▸ **Task prompt**: List each line of the data that holds the word "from".

▸ **The data**:
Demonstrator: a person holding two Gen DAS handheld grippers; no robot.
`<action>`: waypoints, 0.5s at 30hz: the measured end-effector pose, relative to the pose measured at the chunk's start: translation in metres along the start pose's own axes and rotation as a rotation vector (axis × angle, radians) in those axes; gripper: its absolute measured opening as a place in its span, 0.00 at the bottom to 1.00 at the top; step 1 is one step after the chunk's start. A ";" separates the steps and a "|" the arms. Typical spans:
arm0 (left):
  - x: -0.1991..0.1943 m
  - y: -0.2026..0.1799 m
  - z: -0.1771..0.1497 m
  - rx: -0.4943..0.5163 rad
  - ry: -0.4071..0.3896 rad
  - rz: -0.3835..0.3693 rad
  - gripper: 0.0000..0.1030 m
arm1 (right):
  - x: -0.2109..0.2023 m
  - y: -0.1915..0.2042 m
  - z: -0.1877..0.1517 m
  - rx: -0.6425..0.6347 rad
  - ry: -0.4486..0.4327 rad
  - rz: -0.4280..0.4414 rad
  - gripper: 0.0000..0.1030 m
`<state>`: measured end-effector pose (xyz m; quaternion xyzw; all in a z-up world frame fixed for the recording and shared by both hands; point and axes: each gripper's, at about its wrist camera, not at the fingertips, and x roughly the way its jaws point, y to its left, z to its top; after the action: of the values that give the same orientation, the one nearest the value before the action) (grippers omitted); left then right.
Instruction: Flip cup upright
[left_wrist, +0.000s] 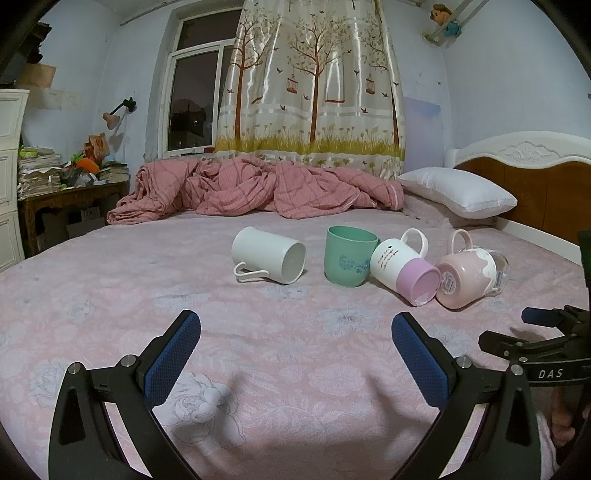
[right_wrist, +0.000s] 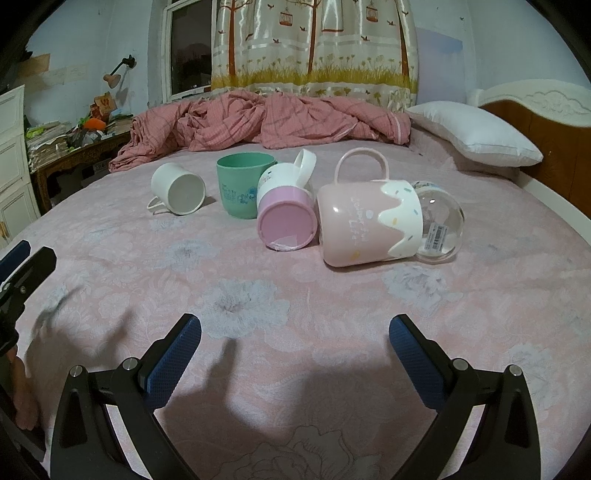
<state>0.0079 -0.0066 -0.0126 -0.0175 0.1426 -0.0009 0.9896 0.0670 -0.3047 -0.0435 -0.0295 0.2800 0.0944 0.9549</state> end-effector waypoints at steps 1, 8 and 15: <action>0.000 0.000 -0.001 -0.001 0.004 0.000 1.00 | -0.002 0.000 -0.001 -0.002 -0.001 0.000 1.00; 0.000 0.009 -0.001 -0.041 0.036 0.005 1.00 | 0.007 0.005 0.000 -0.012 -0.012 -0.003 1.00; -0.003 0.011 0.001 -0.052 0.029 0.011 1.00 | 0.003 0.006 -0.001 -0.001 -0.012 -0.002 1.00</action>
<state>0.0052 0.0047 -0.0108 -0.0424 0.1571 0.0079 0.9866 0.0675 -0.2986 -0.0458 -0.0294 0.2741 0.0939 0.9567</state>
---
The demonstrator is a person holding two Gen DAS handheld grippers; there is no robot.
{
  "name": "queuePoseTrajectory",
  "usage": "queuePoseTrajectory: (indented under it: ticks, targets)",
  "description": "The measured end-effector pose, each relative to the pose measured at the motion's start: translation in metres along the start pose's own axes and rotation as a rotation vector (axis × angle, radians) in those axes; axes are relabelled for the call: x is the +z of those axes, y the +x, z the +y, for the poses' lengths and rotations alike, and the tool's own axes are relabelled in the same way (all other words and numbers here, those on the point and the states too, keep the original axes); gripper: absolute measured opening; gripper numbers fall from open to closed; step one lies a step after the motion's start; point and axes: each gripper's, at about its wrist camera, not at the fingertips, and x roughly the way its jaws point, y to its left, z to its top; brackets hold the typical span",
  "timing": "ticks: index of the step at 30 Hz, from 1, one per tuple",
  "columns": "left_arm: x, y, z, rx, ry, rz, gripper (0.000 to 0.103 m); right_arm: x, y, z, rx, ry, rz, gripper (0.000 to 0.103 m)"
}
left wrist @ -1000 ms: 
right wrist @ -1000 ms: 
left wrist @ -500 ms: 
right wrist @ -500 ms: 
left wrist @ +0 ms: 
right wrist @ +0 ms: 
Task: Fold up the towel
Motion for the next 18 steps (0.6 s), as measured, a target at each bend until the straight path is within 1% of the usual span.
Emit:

▸ **Finished task**:
  "description": "The measured end-effector pose, each relative to the pose measured at the motion's start: translation in metres along the start pose's own axes and rotation as a rotation vector (axis × angle, radians) in those axes; axes are relabelled for the call: x is the +z of those axes, y the +x, z the +y, for the poses' lengths and rotations alike, and the tool's own axes are relabelled in the same way (all other words and numbers here, those on the point and the states too, keep the original axes); gripper: absolute measured opening; gripper numbers fall from open to closed; step one lies a step after the motion's start; point and axes: each gripper's, at about its wrist camera, not at the fingertips, and x roughly the way its jaws point, y to its left, z to its top; brackets hold the typical span",
  "timing": "ticks: index of the step at 30 Hz, from 1, one per tuple",

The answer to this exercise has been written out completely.